ACTIVITY
Write out exactly the lines from the start of the entries through the one that contains "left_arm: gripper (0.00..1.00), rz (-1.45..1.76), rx", including both.

----------

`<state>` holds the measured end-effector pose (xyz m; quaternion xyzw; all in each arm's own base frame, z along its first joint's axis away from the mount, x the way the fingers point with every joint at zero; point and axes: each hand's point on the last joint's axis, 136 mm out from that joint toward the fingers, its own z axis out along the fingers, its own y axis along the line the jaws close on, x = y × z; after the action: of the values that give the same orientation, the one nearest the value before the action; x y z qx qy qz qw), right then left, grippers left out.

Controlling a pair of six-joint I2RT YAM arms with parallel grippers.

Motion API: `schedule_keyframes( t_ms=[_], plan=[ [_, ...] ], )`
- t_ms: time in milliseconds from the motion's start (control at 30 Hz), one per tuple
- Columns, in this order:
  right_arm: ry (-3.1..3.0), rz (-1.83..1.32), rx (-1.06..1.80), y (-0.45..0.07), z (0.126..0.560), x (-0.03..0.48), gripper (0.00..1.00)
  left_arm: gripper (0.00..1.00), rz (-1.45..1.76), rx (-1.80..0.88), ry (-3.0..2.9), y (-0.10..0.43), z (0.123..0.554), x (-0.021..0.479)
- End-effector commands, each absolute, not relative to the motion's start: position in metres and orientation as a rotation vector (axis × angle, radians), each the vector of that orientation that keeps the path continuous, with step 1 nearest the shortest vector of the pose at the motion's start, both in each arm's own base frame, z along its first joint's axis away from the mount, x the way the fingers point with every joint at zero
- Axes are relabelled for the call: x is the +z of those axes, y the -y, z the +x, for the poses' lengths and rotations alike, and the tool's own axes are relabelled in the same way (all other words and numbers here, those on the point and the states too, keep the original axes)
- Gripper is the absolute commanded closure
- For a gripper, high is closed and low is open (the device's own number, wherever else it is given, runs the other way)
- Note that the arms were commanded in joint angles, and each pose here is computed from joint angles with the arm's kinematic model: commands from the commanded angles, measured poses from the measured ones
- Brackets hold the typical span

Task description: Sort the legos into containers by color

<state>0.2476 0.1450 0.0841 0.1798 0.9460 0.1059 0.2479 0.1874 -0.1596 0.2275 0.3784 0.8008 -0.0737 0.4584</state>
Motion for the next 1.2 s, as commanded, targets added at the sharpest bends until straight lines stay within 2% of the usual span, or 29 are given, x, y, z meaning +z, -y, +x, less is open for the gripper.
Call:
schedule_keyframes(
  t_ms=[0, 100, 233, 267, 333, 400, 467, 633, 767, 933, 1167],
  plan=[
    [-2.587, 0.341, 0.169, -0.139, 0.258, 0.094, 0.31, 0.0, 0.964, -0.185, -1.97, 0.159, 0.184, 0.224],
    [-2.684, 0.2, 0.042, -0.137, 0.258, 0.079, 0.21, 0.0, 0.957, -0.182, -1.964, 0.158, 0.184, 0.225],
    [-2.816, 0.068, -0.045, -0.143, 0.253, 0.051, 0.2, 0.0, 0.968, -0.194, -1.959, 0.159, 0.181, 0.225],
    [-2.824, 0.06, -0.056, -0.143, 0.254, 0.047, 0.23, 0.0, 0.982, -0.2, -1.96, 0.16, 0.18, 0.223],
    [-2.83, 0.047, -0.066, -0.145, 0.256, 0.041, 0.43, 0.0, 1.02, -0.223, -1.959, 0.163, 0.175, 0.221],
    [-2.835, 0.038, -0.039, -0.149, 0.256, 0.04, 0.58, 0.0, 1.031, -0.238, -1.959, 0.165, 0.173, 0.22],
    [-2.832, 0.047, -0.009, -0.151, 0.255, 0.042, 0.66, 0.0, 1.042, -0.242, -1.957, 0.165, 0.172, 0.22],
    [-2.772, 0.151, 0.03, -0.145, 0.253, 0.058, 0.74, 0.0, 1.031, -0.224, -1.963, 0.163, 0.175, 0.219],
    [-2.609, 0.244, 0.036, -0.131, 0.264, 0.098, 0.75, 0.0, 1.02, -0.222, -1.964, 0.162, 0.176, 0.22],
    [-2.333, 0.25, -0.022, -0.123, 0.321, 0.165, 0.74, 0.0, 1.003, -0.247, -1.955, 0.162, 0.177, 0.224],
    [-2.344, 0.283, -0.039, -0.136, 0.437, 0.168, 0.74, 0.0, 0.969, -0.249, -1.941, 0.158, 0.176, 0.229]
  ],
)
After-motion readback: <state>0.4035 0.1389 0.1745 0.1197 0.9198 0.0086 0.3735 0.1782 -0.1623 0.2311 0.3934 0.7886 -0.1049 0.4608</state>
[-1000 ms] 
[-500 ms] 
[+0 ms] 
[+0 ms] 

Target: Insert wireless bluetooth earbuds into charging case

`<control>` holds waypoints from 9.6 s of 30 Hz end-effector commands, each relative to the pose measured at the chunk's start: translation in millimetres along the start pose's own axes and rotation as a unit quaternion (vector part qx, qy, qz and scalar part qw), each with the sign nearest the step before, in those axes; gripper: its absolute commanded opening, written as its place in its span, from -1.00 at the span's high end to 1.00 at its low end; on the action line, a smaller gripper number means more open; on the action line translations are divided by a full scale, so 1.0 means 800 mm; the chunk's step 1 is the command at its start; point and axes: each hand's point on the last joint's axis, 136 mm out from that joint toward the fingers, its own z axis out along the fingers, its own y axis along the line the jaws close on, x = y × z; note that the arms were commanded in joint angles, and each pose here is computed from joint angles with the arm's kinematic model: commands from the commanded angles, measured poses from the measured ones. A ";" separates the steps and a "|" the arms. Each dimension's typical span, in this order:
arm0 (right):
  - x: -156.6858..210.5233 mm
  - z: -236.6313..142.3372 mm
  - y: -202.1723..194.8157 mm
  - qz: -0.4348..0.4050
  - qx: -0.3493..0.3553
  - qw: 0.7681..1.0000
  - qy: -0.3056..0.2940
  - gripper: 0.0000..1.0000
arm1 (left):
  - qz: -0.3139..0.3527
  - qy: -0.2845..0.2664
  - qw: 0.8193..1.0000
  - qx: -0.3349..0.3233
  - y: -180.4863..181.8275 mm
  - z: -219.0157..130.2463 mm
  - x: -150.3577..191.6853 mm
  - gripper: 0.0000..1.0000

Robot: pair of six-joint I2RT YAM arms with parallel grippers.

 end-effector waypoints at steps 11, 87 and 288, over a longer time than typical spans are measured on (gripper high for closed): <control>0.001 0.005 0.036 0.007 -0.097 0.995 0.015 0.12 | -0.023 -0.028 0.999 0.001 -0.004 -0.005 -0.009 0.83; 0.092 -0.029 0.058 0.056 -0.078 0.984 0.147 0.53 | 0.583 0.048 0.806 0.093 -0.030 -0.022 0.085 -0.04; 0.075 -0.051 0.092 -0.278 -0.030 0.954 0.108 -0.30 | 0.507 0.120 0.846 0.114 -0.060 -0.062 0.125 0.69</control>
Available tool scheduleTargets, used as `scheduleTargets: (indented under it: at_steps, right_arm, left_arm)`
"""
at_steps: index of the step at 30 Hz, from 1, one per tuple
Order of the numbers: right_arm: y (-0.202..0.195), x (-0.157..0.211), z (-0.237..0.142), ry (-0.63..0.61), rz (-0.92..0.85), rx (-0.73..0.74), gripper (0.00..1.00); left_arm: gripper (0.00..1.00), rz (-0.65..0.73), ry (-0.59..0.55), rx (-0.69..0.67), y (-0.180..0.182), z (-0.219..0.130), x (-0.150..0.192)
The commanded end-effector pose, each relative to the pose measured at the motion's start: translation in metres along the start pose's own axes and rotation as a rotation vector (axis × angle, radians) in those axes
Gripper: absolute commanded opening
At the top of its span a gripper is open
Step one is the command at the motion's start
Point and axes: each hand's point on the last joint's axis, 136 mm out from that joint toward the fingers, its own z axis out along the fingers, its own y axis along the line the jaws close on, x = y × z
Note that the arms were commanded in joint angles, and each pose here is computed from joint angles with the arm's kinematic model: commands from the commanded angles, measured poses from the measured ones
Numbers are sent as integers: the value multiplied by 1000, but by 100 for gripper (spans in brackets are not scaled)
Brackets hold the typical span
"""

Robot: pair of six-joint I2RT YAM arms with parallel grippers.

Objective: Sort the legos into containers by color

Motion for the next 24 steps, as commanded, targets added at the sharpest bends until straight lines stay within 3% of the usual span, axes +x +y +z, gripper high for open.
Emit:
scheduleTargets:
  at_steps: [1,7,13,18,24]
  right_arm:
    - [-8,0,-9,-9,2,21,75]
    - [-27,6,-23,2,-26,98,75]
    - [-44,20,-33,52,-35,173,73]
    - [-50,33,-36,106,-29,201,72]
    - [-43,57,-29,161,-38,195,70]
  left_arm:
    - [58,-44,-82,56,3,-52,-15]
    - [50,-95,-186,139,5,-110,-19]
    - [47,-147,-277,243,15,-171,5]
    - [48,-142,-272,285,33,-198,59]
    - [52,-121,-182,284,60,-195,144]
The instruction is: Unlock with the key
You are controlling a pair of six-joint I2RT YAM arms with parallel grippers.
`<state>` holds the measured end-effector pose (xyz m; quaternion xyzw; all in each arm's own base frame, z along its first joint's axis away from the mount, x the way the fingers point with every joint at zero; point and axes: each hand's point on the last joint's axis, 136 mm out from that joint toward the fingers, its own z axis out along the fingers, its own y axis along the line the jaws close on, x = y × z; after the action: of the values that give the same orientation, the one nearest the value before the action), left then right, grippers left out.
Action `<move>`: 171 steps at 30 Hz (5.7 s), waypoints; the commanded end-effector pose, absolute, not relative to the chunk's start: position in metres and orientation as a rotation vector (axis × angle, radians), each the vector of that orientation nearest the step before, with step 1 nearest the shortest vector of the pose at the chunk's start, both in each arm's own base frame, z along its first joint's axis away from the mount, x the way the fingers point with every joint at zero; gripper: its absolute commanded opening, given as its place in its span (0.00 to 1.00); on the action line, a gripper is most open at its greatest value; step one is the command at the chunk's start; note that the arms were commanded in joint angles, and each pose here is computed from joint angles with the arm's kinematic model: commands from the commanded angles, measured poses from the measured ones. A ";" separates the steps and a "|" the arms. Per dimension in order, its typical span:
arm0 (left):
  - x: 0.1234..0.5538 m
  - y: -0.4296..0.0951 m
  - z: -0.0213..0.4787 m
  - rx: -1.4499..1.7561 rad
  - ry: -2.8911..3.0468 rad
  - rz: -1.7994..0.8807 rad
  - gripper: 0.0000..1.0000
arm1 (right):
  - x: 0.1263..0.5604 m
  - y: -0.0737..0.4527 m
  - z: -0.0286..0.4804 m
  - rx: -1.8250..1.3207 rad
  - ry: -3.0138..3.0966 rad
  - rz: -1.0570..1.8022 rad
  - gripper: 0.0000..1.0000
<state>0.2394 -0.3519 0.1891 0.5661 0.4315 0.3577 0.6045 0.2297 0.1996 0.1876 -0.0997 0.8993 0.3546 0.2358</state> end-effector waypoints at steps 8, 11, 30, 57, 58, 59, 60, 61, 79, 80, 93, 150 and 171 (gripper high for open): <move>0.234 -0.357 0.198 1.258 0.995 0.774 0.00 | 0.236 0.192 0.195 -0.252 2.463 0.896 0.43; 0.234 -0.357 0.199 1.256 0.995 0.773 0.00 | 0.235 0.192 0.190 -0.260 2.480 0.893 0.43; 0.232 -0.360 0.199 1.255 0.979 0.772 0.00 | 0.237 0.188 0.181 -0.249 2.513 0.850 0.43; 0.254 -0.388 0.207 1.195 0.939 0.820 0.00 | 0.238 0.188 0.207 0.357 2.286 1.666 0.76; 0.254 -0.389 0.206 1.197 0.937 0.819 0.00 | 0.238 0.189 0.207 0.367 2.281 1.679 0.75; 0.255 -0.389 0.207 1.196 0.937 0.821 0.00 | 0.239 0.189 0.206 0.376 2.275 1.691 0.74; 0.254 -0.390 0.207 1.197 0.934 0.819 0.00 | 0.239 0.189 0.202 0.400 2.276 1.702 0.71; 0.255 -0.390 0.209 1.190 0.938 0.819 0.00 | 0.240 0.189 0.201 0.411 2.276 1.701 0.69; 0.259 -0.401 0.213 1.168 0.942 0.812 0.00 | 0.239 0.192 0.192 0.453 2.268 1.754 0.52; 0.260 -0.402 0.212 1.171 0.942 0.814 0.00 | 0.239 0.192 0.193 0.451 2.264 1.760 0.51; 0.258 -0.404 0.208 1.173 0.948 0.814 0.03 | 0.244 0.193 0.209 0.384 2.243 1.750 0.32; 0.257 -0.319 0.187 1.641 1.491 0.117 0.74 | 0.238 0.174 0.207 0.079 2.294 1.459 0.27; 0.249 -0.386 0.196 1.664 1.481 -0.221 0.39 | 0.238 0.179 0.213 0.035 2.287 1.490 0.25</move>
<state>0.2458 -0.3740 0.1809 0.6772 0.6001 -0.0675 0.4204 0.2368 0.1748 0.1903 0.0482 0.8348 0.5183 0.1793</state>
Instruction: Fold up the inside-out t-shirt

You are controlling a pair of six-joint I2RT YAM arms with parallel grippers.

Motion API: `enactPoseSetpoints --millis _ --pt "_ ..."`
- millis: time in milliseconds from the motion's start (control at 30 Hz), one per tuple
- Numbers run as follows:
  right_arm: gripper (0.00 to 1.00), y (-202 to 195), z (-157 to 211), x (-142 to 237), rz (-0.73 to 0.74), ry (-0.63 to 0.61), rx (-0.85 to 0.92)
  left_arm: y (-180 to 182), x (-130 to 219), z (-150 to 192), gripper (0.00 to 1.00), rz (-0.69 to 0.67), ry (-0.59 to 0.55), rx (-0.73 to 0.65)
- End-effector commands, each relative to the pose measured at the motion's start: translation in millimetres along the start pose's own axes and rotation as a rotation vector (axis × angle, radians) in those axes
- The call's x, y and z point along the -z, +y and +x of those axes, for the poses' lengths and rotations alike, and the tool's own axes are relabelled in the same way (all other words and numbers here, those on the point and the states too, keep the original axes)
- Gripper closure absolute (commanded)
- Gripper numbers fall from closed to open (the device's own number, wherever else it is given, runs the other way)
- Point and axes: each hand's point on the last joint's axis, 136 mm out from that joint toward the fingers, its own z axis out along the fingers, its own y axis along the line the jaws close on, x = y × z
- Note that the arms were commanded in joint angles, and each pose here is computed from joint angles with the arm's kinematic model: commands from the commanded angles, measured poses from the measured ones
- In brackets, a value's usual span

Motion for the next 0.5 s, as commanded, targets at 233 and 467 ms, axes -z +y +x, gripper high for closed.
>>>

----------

SOLUTION TO THIS EXERCISE
`<state>` holds the measured end-effector pose (xyz m; quaternion xyzw; all in each arm's own base frame, z along its first joint's axis away from the mount, x the way the fingers point with every joint at zero; point and axes: each hand's point on the last joint's axis, 136 mm out from that joint toward the fingers, its own z axis out along the fingers, its own y axis along the line the jaws close on, x = y × z; after the action: of the values that give the same orientation, the one nearest the value before the action; x y z qx qy qz qw), right then left, grippers left out.

Controlling a pair of six-joint I2RT YAM arms with parallel grippers.

Motion API: `schedule_keyframes( t_ms=[_], plan=[ [_, ...] ], )`
- t_ms: time in milliseconds from the motion's start (control at 30 Hz), one per tuple
- Columns, in this order:
  right_arm: ry (-3.1..3.0), rz (-1.83..1.32), rx (-1.06..1.80), y (-0.45..0.07), z (0.126..0.560), x (-0.03..0.48), gripper (0.00..1.00)
  left_arm: gripper (0.00..1.00), rz (-1.45..1.76), rx (-1.80..0.88), ry (-3.0..2.9), y (-0.10..0.43), z (0.123..0.554), x (-0.021..0.479)

This exercise is finished.